> [Information shown]:
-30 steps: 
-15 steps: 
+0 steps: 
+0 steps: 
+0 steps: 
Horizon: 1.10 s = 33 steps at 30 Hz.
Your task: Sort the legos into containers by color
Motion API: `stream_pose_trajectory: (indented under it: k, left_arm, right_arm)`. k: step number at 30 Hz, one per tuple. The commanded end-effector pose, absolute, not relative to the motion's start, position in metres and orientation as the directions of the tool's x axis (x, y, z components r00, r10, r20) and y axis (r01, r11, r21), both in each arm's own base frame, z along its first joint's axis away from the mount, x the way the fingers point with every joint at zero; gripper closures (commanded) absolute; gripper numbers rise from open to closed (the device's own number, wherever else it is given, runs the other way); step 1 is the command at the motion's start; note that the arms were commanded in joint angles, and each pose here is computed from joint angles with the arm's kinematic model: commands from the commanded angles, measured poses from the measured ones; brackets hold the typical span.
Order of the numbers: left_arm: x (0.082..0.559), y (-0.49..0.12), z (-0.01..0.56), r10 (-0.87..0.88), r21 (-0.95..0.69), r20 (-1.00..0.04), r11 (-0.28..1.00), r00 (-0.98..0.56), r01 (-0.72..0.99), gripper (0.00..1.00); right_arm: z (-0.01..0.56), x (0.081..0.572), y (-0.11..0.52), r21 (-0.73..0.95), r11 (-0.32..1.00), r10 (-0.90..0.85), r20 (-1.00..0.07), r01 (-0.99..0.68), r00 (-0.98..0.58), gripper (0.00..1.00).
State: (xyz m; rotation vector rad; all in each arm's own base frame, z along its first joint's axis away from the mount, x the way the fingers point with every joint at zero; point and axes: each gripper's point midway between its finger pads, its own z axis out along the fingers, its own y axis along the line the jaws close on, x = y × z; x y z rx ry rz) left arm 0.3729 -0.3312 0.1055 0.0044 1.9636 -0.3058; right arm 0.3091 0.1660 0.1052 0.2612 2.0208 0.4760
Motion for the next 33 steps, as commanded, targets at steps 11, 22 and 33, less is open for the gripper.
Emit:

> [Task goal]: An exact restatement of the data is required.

> [Response to the exercise]:
-30 steps: 
-15 steps: 
+0 steps: 
+0 steps: 
+0 steps: 
Horizon: 1.10 s = 33 steps at 30 Hz.
Your task: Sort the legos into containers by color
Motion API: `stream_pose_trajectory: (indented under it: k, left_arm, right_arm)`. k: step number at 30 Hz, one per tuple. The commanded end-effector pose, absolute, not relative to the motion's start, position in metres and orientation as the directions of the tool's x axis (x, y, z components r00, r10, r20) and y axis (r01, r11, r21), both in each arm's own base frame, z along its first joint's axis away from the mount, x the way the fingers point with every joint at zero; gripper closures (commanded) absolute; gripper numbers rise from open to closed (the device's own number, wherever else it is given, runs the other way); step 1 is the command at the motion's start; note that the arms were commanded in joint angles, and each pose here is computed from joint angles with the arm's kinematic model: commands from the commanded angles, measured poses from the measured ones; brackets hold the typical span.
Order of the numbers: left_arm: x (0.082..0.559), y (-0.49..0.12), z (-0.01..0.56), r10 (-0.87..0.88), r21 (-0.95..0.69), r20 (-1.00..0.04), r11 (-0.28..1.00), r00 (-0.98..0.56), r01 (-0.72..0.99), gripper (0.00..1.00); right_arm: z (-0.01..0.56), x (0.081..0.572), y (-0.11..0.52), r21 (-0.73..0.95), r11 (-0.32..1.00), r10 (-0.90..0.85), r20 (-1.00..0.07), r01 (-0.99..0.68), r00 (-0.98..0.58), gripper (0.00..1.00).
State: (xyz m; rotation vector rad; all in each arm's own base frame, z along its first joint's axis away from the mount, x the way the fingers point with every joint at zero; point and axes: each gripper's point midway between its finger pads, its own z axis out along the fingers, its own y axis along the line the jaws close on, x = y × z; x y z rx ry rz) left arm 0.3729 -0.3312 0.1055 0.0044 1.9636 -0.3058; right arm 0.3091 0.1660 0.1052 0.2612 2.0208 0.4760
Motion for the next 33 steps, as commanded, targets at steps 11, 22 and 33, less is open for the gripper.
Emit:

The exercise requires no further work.